A long, long pattern of disrespect

Although I supported Hillary Clinton in the 2016 presidential race, her defeat didn’t surprise me. The amount of time and energy that has been put into discrediting Hillary Clinton has been astounding, and it certainly didn’t start with “Crooked Hillary” or “nasty woman.”

I’ve never understood the right-wing obsession with absolutely destroying the Clintons. I can remember back in the 1990s when conservative pundits began calling our First Lady by her first name, Hillary, a moniker obviously intended to degrade her and to imply that she wasn’t worthy of an honorific. For more than two decades, Hillary Clinton did manage a successful political career despite that long, long pattern of disrespect, but ultimately she couldn’t overcome it, even though current vote tallies say she beat Donald Trump by 1.5 million votes.
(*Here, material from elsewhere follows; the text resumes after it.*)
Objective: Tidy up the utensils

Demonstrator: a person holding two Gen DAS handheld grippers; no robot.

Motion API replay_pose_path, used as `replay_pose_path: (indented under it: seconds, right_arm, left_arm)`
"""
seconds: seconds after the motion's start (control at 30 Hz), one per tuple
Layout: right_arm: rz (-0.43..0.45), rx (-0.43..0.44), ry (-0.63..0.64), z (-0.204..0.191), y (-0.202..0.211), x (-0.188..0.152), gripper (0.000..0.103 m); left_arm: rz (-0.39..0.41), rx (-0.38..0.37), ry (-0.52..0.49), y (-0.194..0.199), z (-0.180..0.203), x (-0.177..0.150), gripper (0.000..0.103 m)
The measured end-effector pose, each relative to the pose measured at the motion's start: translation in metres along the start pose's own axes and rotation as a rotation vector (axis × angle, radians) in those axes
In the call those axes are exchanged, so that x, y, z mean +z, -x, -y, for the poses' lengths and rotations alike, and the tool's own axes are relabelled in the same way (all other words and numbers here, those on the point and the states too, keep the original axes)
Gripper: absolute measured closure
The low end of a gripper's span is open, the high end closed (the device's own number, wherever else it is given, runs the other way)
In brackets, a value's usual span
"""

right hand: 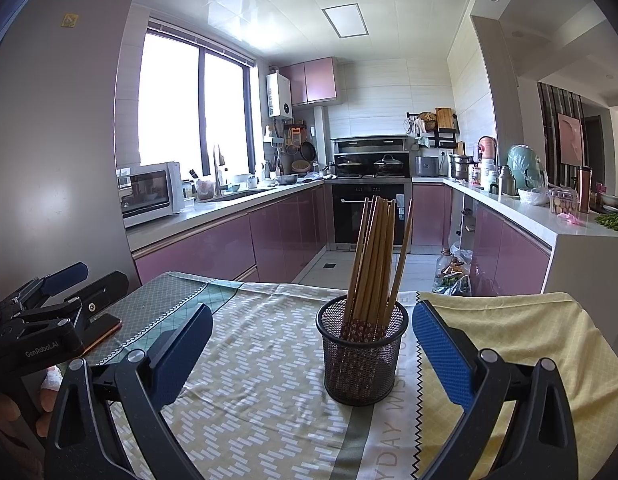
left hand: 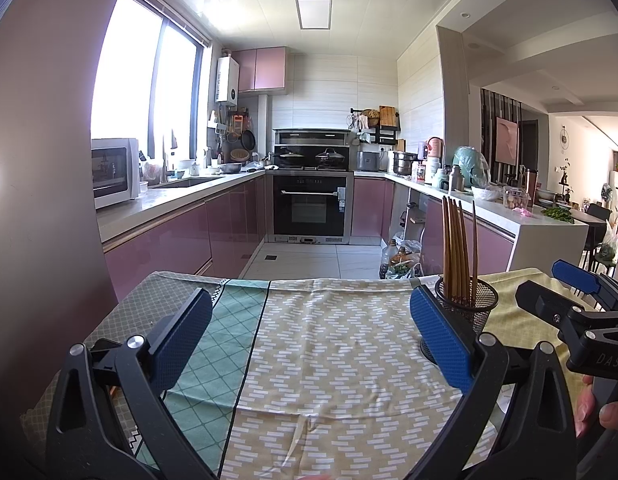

This pervading idea that Hillary Clinton is not worthy of our trust, our respect, or our votes began in the 1990s and led millions of Americans in 2016 to rationalize a vote for Trump by saying, “I just can’t vote for her.”

Recently, I was cleaning out some boxes of old mementoes and found this. Back before smart phones, before Facebook, even before email, people used to circulate these kinds of political rhetoric via fax machines. My very conservative father worked for the phone company and would bring these things home, and knowing that I favored Bill Clinton in 1992, he made sure to give me this one. The little dot-matrix fax information at the edge of the page dates it in September 1992, a month after I became old enough to vote, and two months before William Jefferson Clinton, AKA Slick Willie Clinton, would become president. If you take a moment to read these comparisons, the intent is obvious: to make then-candidate Bill Clinton so completely repugnant that no one would dream of supporting him. This onslaught of political mud is where Hillary Clinton’s controversial loss in 2016 began.